New world record established for energy yield from nuclear fusion

It’s a week of breakthroughs and exciting announcements about nuclear fusion. Following exciting updates from US Inertial Fusion, scientists in the UK have announced the highest energy yield ever achieved from nuclear fusion.

A test in the Joint European Torus (JET) was able to generate a high fusion force for five seconds, releasing 69.26 megajoules of energy from just 0.21 milligrams of fuel. This corresponds to the energy you can get from 2 kilograms of coal. The fuel in question is a mixture of two types of heavy hydrogen, called deuterium and tritium, which will be used in the nuclear fusion power plants of the future.

Despite the record, JET is not designed to achieve the expected energy for these stations. It is a pioneer for large-scale prototypes such as ITER and DEMO. ITER will be launched next year and should generate ten times as much energy as it puts into it. Its successor, DEMO, will generate electricity and generate 25 times as much energy. Still, the JET results show the potential of this technology.

“Our successful demonstration of operational scenarios for future fusion engines such as ITER and DEMO, validated by the new energy record, inspires greater confidence in the development of fusion energy.

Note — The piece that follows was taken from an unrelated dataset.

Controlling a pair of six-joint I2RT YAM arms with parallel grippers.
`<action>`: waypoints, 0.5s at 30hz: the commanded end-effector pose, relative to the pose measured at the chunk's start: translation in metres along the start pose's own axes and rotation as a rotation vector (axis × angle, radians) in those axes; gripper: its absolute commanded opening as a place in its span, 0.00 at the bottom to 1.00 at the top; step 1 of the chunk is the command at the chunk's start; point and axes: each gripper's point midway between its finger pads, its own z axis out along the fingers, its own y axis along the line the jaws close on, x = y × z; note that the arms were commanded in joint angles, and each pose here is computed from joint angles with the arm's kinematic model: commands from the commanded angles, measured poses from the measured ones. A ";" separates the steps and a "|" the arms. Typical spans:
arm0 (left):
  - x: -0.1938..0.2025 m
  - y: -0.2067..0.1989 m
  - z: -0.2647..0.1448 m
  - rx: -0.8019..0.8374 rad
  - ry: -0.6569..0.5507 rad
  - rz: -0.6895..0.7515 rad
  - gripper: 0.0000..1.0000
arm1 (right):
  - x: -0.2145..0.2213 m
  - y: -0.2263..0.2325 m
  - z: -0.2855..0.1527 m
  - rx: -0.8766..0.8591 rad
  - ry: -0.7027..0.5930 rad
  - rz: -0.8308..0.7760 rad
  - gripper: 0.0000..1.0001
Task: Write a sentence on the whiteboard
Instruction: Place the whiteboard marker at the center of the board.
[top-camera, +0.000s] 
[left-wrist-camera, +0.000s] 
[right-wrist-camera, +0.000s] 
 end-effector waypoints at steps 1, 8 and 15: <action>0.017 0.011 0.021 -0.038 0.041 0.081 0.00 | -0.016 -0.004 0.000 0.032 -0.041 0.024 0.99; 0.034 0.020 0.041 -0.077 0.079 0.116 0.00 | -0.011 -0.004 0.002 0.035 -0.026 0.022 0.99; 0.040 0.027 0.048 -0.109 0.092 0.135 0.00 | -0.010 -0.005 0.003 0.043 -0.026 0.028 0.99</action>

In addition to setting a new record, we achieved things we have never done before and deepened our understanding of fusion physics,” said Professor Ambrogio Fasoli, program manager (CEO) at EUROfusion, in a statement.

“We can reliably create fusion plasmas using the same fuel mixture used by commercial fusion energy power plants, demonstrating the advanced expertise that has been developed over time,” said Dr. Fernanda Rimini, JET’s Senior Exploitation Manager.

JET, ITER and DEMO are a nuclear fusion design known as a tokamak. The melt plasma is confined in a doughnut-shaped chamber by powerful magnets. Fusion is the process that powers the sun and all the stars, but on Earth we don’t naturally have the pressures and temperatures that exist in the cores of these objects. So we have to be creative, and usually this means heating plasma to more than 100 million degrees.

At such temperatures, a lot of energy is released from the plasma (that’s the goal), but eruptions can occur that damage the confining walls. The fusion of deuterium and tritium creates helium and this byproduct must be disposed of without destroying the exhaust system. JET has shown that both challenges can be solved.

“Not only have we demonstrated how to mitigate the intense heat flowing from the plasma to the exhaust, we also showed in JET how to get the plasma edge into a stable state and thus prevent energy bursts from hitting the wall reaches. Both techniques are intended to protect the integrity of the walls of future machines. This is the first time we have ever been able to test these scenarios in a deuterium-tritium environment,” added Dr. Emmanuel Joffrin, leader of CEA’s EUROfusion Tokamak Exploitation Task Force, added.

A lot of energy is needed to create those high temperatures. In nuclear fusion, the goal is to achieve a Q factor higher than one, getting as much energy out as you put in. The only experiment to date that has achieved that was the inertial fusion system in the US, which had a Q of 1.5. The best JET has done is 0.69, but JET’s energy yield was 20 times higher than what inertial fusion achieved.

Commercial fusion power plants are still a few decades away, but these recent breakthroughs show that there are multiple paths to that goal and that only through further experimentation can we continue to refine and improve.